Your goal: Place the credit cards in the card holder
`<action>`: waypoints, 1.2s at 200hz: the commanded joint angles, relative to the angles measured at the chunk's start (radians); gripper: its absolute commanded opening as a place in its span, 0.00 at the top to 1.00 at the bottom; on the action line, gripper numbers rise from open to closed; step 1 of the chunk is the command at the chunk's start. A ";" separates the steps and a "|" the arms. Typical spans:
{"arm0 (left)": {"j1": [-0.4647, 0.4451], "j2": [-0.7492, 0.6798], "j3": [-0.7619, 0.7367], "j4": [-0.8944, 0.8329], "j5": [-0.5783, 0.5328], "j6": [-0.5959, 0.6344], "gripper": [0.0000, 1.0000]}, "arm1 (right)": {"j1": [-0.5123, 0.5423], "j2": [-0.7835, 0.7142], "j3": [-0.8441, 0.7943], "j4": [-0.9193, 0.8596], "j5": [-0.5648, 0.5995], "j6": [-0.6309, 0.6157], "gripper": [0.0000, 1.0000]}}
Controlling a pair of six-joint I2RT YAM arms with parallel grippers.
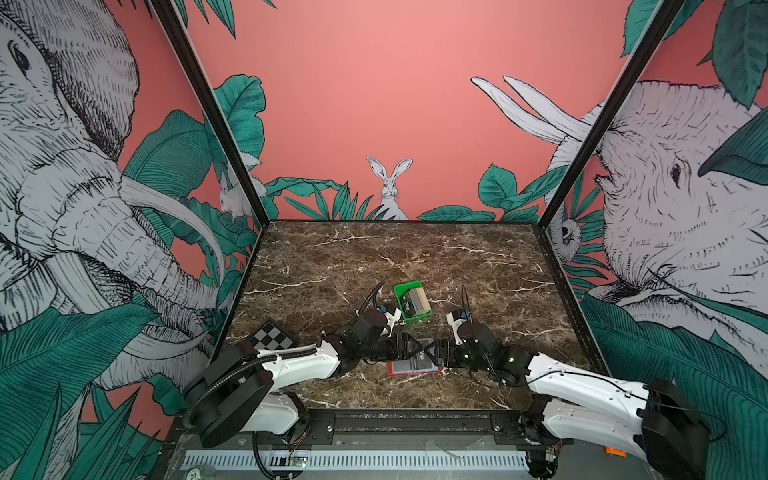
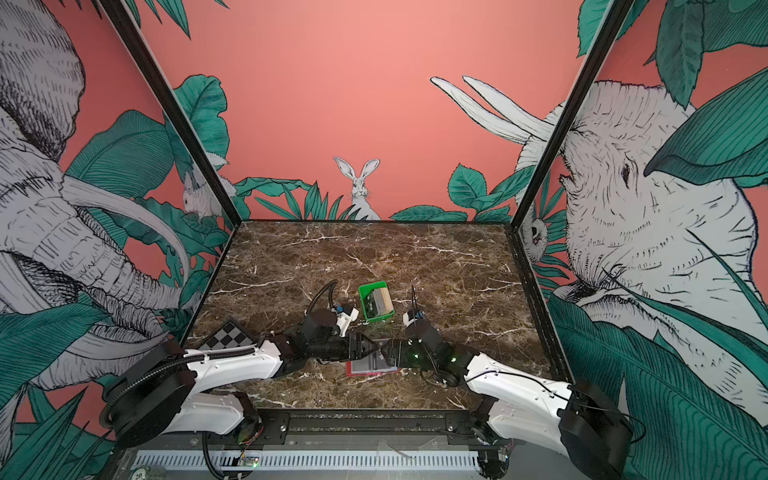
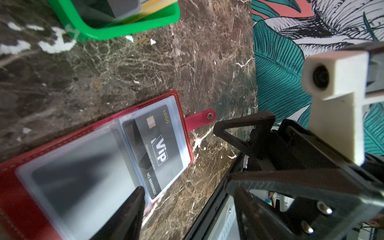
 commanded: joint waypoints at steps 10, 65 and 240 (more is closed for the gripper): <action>-0.013 0.051 0.038 0.053 0.031 -0.015 0.35 | -0.004 -0.037 -0.027 0.018 0.010 0.034 0.19; -0.014 0.068 0.011 0.127 -0.012 -0.044 0.06 | -0.005 -0.059 -0.033 0.013 0.013 0.040 0.20; -0.016 0.167 0.002 0.213 -0.051 -0.180 0.01 | -0.006 0.101 -0.058 0.174 -0.084 0.076 0.57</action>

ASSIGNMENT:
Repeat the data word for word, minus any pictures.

EXERCISE RESPONSE:
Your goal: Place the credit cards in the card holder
`<action>`: waypoints, 1.2s at 200hz: the commanded joint angles, relative to the angles measured at the chunk's start (radians); gripper: its absolute commanded opening as a place in its span, 0.00 at the top to 1.00 at the bottom; on the action line, gripper numbers rise from open to closed; step 1 of the chunk is the command at the chunk's start. A ";" separates the steps and a "|" the arms. Typical spans:
{"arm0 (left)": {"j1": [-0.4647, 0.4451], "j2": [-0.7492, 0.6798], "j3": [-0.7619, 0.7367], "j4": [-0.8944, 0.8329], "j5": [-0.5783, 0.5328], "j6": [-0.5959, 0.6344], "gripper": [0.0000, 1.0000]}, "arm1 (right)": {"j1": [-0.5123, 0.5423], "j2": [-0.7835, 0.7142], "j3": [-0.8441, 0.7943], "j4": [-0.9193, 0.8596], "j5": [-0.5648, 0.5995], "j6": [-0.6309, 0.6157], "gripper": [0.0000, 1.0000]}}
Controlling a pair of six-joint I2RT YAM arms with parallel grippers.
 commanded: joint waypoints at steps 10, 65 and 240 (more is closed for the gripper): <action>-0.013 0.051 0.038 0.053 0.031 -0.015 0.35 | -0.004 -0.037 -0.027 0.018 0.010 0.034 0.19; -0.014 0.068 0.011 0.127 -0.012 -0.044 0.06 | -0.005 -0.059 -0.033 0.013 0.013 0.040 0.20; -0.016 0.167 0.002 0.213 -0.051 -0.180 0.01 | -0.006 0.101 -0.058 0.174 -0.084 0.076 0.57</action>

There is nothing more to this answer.